The Deliberative Pedagogy (DeeP) Faculty Collaborative consists of 15 faculty from Davidson College and five other Associated Colleges of the South institutions who are committed to learning and implementing new ways to improve and deepen the quality of their class discussions. Throughout the 2021-22 academic year, these faculty, who come from a wide array of disciplines, studied and discussed different deliberative pedagogy methods, shared their ideas and questions with one another, and worked to embed deliberation in their classrooms. In this special blog series, members of the Collaborative describe and reflect on their experiences developing and teaching their deliberation-involved courses.
My name is Luis González Barrios and I work as an Assistant Professor of Spanish at Spelman College, Atlanta. This semester, spring 2022, I have introduced for the first time in my classes elements of deliberative pedagogy studied during my participation with the DeeP Collaborative 2021/2022 (through Davidson College). To this purpose I selected my course S451 (Intellectual Tradition of Women in Spanish) in advanced Spanish. The title of the course was: “Feminism, Autonomist Democracy, and Utopia: Expanding the Limits of our Political Imagination,” with a total of seven students, majors and minors in Spanish, and met with a frequency of two days per week (MW 4 pm-5:15 pm).
After my first semester with DeeP in which I learned the basic concepts and practices of the deliberative model, I introduced some of these elements in my new course. I chose the syllabus whose content (feminism and democracy) best suited this deliberative approach. The planning process of the course was very interesting, since it not only made me think about the new DeeP materials, but also about the way of organizing the sessions, the periodization of the modules, and of course the forms of evaluation. I mean, it made me rethink my entire pedagogical approach. After all, a course on democracy and social change, to be consistent with the topic, had to somehow introduce practices of deliberative democracy, and not just content.
I introduced periodic readings on deliberation (from DeeP´s manual and the books Why We Argue and The Political Classroom), three mini-deliberation exercises on central themes of the course (dissent, political violence, and media control), and three short reflection essays on the themes of the course. Both their final presentation (on Democracy, Femininity and Elitism at Spelman College) and the materials they used for this presentation (Collaborative materials) arose from discussions among the seven students using the deliberative format. This was a complex and controversial topic, but very close and relevant to the group, that allowed them to evaluate the connection between democratic values, feminism, tradition, and social change at this particular Historically Black College or University (HBCU) called Spelman.
The result was a short video and a final presentation that was, in my opinion, very successful since it reflected the different points of view of the group, as well as different points of view within the institution itself (Spelman College). They also reflected on the process of producing the video and some internal and external obstacles they had to face. Finally, in the self-evaluation session, the group had to reflect in a circle on the deliberative model, as well as their thoughts and assessments on their performance in the class. The group agreed that this pedagogical approach pushed them to look at a problem from many more angles than usual, and to be less dogmatic in their initial positions. In other words, the consensus process, the search for positive changes, and the unity of action of the group forced them to look for a middle ground in situations of dissent.

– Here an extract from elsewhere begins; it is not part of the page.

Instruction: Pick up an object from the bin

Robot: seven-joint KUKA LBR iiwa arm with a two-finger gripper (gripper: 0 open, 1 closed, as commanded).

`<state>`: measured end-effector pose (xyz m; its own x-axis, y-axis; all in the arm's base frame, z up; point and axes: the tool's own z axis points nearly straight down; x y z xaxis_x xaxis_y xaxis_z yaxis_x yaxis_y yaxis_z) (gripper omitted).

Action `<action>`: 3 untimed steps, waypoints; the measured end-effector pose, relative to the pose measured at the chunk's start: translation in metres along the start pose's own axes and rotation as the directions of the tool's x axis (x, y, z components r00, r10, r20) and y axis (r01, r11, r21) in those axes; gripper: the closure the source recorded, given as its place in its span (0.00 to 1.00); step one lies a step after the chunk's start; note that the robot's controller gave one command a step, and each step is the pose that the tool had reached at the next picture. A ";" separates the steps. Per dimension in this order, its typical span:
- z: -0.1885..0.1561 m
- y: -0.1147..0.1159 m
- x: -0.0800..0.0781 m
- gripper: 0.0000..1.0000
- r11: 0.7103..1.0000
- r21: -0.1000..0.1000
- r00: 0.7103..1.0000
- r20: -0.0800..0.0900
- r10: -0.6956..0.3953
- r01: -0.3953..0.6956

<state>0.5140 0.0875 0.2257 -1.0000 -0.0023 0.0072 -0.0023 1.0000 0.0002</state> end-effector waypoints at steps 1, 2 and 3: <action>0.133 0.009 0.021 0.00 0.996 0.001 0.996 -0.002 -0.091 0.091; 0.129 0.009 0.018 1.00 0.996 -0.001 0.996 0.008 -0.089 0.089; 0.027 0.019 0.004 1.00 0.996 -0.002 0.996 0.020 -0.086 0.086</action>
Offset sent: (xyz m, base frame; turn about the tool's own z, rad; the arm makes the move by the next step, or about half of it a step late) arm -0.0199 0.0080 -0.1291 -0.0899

I believe that this last conclusion was also my main learning as an instructor, and it made me reflect on the balance that every facilitator must seek between intervention and freedom in class activities. This is something that I must work on, since sometimes my leadership role ended up conditioning certain discussions too much. How to moderate without leading students to certain conclusions? Another problem was that I tried to introduce too many topics and concepts in one semester. I believe I was too “ambitious” in my first experiment. Combining three complex case studies, deliberative pedagogy, and second language learning may need to be more progressive.
If I were to teach this class again, I would focus on a single case study (Chiapas), and the elements of deliberative pedagogy that deal specifically with styles and forms of discourse and managing dissent within an assembly. In general, the students responded very well to the mini-deliberations and the readings, but as I said, introducing concepts in a more spaced manner and more clearly would help in the future. As a matter of fact, their level of commitment and maturity with the materials increased in the second part of the semester, when almost all decisions about the course depended on them.
Based on this experience, I would like to introduce deliberative pedagogy in future courses, and in particular in a course on “democracy and mass media” that I will offer in the near future. Experiential learning and democratic deliberation seem to me necessary pedagogical approaches in times of constant “noise” and polarization.